| ASSIGNED TASK |
Write out the following listing in full, exactly as it reads.

| THE DATA |

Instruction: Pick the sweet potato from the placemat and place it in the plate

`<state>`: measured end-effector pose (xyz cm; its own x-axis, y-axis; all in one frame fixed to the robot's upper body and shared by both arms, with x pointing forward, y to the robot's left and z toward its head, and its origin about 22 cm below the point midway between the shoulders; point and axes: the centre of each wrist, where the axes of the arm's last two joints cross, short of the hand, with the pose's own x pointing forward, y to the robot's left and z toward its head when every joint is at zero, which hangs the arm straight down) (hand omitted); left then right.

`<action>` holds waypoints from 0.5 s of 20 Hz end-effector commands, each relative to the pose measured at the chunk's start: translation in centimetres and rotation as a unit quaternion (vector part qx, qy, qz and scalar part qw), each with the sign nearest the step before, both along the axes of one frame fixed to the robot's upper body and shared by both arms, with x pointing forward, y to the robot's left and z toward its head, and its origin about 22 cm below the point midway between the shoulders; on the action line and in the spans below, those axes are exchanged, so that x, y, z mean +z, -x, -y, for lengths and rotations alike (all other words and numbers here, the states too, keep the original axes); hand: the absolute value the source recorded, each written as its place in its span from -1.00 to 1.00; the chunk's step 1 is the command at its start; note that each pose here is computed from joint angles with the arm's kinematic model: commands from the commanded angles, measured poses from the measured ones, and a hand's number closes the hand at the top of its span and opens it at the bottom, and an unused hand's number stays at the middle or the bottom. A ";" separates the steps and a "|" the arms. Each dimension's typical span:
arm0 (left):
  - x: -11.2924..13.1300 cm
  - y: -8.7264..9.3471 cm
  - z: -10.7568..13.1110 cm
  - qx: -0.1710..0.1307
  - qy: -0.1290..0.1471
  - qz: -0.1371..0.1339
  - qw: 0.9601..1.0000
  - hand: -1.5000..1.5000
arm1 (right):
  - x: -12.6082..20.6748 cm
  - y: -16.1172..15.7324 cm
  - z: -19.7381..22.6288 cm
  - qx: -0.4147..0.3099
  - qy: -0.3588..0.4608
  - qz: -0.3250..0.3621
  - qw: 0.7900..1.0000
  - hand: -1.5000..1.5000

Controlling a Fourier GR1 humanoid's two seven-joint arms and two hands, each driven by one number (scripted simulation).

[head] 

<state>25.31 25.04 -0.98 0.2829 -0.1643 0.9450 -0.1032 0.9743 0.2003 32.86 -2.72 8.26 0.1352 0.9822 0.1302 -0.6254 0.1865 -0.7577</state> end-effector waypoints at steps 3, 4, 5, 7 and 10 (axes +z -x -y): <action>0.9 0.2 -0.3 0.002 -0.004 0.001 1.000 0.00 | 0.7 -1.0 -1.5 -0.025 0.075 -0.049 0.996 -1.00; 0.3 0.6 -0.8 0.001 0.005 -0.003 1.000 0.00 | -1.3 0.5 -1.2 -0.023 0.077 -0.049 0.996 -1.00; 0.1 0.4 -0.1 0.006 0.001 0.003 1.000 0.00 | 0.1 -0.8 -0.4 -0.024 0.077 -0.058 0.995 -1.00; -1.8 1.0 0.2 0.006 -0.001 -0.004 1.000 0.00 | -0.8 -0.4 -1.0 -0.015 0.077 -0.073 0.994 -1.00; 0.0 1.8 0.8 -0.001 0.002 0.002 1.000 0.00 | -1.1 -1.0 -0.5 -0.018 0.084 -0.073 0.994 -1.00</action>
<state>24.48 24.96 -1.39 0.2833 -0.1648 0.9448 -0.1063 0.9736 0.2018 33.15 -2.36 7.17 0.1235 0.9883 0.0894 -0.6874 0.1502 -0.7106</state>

| RESPONSE TO THE TASK |
Instruction: Pick the sweet potato from the placemat and place it in the plate

`<state>`: measured end-effector pose (xyz cm; its own x-axis, y-axis; all in one frame fixed to the robot's upper body and shared by both arms, with x pointing forward, y to the robot's left and z toward its head, and its origin about 22 cm below the point midway between the shoulders; point and axes: the centre of each wrist, where the axes of the arm's last two joints cross, short of the hand, with the pose's own x pointing forward, y to the robot's left and z toward its head when every joint is at zero, which hangs the arm straight down) (hand omitted); left then right.

`<action>` holds waypoints from 0.5 s of 20 Hz end-effector commands, each relative to the pose measured at the chunk's start: translation in centimetres and rotation as a unit quaternion (vector part qx, qy, qz and scalar part qw), each with the sign nearest the step before, both along the axes of one frame fixed to the robot's upper body and shared by both arms, with x pointing forward, y to the robot's left and z toward its head, and its origin about 22 cm below the point midway between the shoulders; on the action line and in the spans below, those axes are exchanged, so that x, y, z mean +z, -x, -y, for lengths and rotations alike (all other words and numbers here, the states too, keep the original axes); hand: the absolute value the source recorded, each written as its place in its span from -1.00 to 1.00; the chunk's step 1 is the command at its start; note that each pose here is computed from joint angles with the arm's kinematic model: commands from the commanded angles, measured poses from the measured ones, and a hand's number closes the hand at the top of its span and opens it at the bottom, and an unused hand's number stays at the middle or the bottom. A ";" separates the steps and a "|" the arms. Each dimension's typical span:
arm0 (left):
  - x: -11.2924..13.1300 cm
  - y: -8.7264..9.3471 cm
  - z: -10.7568..13.1110 cm
  - qx: -0.1710..0.1307
  - qy: -0.1290..0.1471
  - qz: -0.1371..0.1339
  - qw: 0.9601..1.0000
  - hand: -1.5000..1.5000
arm1 (right):
  - x: -12.6082..20.6748 cm
  - y: -16.1172..15.7324 cm
  - z: -19.7381..22.6288 cm
  - qx: -0.4147..0.3099
  - qy: -0.3588..0.4608
  - qz: -0.3250..0.3621
  - qw: 0.7900..1.0000
  - hand: -1.5000..1.5000

Controlling a Fourier GR1 humanoid's two seven-joint arms and two hands, each driven by one number (scripted simulation).

[head] 

<state>25.31 25.04 -0.98 0.2829 -0.1643 0.9450 -0.1032 0.9743 0.2003 32.86 -2.72 8.26 0.1352 0.9822 0.1302 -0.6254 0.1865 -0.7577</state> end-effector waypoints at steps 3, 4, 5, 7 and 10 (axes +z -x -y): <action>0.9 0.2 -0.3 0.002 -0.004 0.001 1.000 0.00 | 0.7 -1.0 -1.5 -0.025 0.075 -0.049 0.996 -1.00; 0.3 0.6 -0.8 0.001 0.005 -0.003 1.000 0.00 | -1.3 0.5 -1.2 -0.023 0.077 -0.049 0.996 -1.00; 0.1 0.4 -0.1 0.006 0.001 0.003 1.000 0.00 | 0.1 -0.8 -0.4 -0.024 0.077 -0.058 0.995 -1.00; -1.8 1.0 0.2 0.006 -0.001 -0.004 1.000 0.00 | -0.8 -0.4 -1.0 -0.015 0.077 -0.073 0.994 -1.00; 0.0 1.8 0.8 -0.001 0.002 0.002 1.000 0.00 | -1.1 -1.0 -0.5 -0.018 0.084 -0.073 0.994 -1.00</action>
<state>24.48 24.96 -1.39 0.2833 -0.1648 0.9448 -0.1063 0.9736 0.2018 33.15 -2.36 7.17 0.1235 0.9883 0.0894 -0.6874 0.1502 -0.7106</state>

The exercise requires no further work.